» WHAT IS EXPECTED
Where the lines below hold images, skip those and copy every word exactly.

━━━━━━━━━━━━━━━━━━━━━━━━━━━━━━

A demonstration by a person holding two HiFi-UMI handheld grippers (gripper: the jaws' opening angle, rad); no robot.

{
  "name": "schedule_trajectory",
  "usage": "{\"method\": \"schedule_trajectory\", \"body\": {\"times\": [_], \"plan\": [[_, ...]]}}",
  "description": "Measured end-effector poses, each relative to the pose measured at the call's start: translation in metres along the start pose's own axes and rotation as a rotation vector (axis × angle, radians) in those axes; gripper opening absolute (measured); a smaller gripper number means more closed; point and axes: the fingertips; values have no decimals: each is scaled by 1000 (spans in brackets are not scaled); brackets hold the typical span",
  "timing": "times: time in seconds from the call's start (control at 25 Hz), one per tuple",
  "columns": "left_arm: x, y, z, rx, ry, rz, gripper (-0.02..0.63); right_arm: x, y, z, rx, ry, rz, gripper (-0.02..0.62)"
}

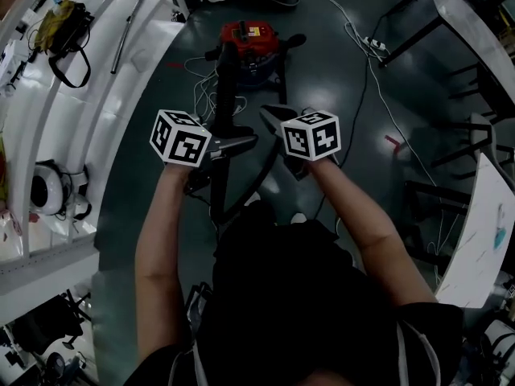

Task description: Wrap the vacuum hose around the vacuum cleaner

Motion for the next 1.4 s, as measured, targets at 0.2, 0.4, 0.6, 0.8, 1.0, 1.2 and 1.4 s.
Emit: {"method": "schedule_trajectory", "body": {"times": [0.2, 0.4, 0.6, 0.8, 1.0, 1.2, 1.4], "plan": [[26, -10, 9, 15, 22, -16, 97, -4, -16, -26, -12, 7, 5, -3], [44, -22, 22, 10, 56, -13, 97, -7, -32, -43, -32, 28, 20, -3], [56, -33, 28, 53, 93, -31, 98, -18, -53, -49, -34, 73, 90, -2], [64, -49, 18, 110, 93, -73, 98, -41, -81, -49, -48, 93, 122, 5], [82, -67, 9, 174, 80, -96, 98, -68, -99, -64, -27, 87, 182, 48], [108, -97, -12, 222, 85, -90, 98, -108, -125, -80, -5, 68, 219, 78], [126, -124, -38, 258, 109, -94, 98, -148, -145, -83, 17, 54, 238, 101]]}}
Point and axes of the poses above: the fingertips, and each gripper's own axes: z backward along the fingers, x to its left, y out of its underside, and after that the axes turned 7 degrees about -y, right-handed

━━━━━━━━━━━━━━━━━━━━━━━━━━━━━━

» EXERCISE RESPONSE
A demonstration by a person holding two HiFi-UMI handheld grippers (gripper: the jaws' opening angle, rad); no robot.

{
  "name": "schedule_trajectory",
  "usage": "{\"method\": \"schedule_trajectory\", \"body\": {\"times\": [_], \"plan\": [[_, ...]]}}",
  "description": "Measured end-effector poses, each relative to the pose measured at the call's start: translation in metres along the start pose's own axes and rotation as a rotation vector (axis × angle, radians) in those axes; gripper opening absolute (measured); a smaller gripper number means more closed; point and axes: the fingertips; values have no decimals: each is scaled by 1000 (spans in brackets are not scaled); brackets hold the typical span",
  "timing": "times: time in seconds from the call's start (control at 25 Hz), one per tuple",
  "columns": "left_arm: x, y, z, rx, ry, rz, gripper (-0.02..0.63); right_arm: x, y, z, rx, ry, rz, gripper (-0.02..0.62)"
}


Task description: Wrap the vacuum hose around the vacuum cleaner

Motion for the next 1.4 s, as measured, targets at 0.2, 0.4, 0.6, 0.8, 1.0, 1.2 and 1.4 s.
Emit: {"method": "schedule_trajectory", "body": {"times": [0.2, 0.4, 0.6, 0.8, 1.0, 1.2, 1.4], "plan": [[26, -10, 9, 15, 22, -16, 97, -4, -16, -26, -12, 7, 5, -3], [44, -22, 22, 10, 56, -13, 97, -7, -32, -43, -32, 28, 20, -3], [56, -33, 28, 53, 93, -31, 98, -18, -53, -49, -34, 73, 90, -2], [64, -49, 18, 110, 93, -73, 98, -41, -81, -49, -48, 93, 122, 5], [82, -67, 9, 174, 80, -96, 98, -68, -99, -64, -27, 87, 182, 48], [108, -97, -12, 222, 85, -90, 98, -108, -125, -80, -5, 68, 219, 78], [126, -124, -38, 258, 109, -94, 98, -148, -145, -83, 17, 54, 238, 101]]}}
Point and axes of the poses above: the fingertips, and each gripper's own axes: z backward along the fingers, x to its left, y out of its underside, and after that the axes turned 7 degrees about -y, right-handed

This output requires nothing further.